Rape is not just an assault on the body; it is the murder of the soul. A weapon of domination, a patriarchal reminder of who controls power. Since man divided the world into predator and prey, the woman became his property, over land, labour, and body alike. That ancient mental slavery continues to poison our collective mind.

In the wars of old, conquered women were ‘spoils of victory’. From the Roman Empire to the Mongol invasions, and from ISIS to Ukraine and Syria today, the pattern remains unchanged.

A woman’s body is still treated as proof of a man’s triumph. Rape is not just about sex; it is about power. The poor labourer is exploited by his master, just as a wife may be violated by her husband. Every relationship of unequal power hides the same violent instinct. And now, even the reverse, powerful women exploiting men, springs from the same diseased mindset.
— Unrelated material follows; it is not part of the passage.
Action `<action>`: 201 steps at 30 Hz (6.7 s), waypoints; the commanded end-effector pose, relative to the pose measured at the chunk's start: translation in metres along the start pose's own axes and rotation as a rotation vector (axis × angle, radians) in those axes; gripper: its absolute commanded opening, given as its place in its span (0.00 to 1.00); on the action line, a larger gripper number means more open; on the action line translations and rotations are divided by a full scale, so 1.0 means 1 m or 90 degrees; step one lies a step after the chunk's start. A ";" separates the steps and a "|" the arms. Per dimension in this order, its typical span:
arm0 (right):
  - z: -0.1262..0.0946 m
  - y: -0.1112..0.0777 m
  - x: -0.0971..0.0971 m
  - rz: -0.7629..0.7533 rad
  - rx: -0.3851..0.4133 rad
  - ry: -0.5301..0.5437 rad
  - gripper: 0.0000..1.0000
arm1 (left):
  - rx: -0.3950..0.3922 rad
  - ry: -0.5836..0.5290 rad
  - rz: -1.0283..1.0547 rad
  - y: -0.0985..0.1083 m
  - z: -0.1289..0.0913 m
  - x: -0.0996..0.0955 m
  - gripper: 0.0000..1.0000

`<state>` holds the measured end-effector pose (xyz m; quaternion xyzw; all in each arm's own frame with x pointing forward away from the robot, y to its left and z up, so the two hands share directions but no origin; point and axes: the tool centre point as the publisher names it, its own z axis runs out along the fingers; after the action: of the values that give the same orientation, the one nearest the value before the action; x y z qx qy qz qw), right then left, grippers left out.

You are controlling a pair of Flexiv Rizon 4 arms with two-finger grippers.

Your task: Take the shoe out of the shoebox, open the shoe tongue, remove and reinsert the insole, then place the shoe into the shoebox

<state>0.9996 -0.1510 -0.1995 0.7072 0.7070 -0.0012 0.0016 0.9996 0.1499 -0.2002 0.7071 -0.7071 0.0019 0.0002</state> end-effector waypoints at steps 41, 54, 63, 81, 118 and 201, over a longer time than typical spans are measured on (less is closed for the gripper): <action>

Religion, too, has played its part. Some self-proclaimed ‘holy man’ preaches that a ‘sacred bath’ will wash away sins, even as his own lust stains his robes. Leaders shed crocodile tears over one sensational case while ignoring the thousands that never make the news.

And, who speaks for the women trapped in red-light districts, victims of poverty, coercion, or simply silence? The rise of consumerism has commodified desire, turning desperation into a marketplace and human flesh into currency.

We have lit candles, marched, tweeted hashtags, made laws, but the mindset remains medieval. We teach our children science and coding, but not respect. Technology, instead of protection, has turned into a new weapon, with reels, deepfakes, revenge porn, and digital violence for a digital age.

We need to retrain our police, fast-track justice, and, above all, educate our society to end the silence. Children, both boys and girls, must be taught that respect is not a virtue; it’s a necessity.

Because rape is not just a crime, it is a mirror to our civilisation. And what we see in it today is blurred, brutal, and shameful.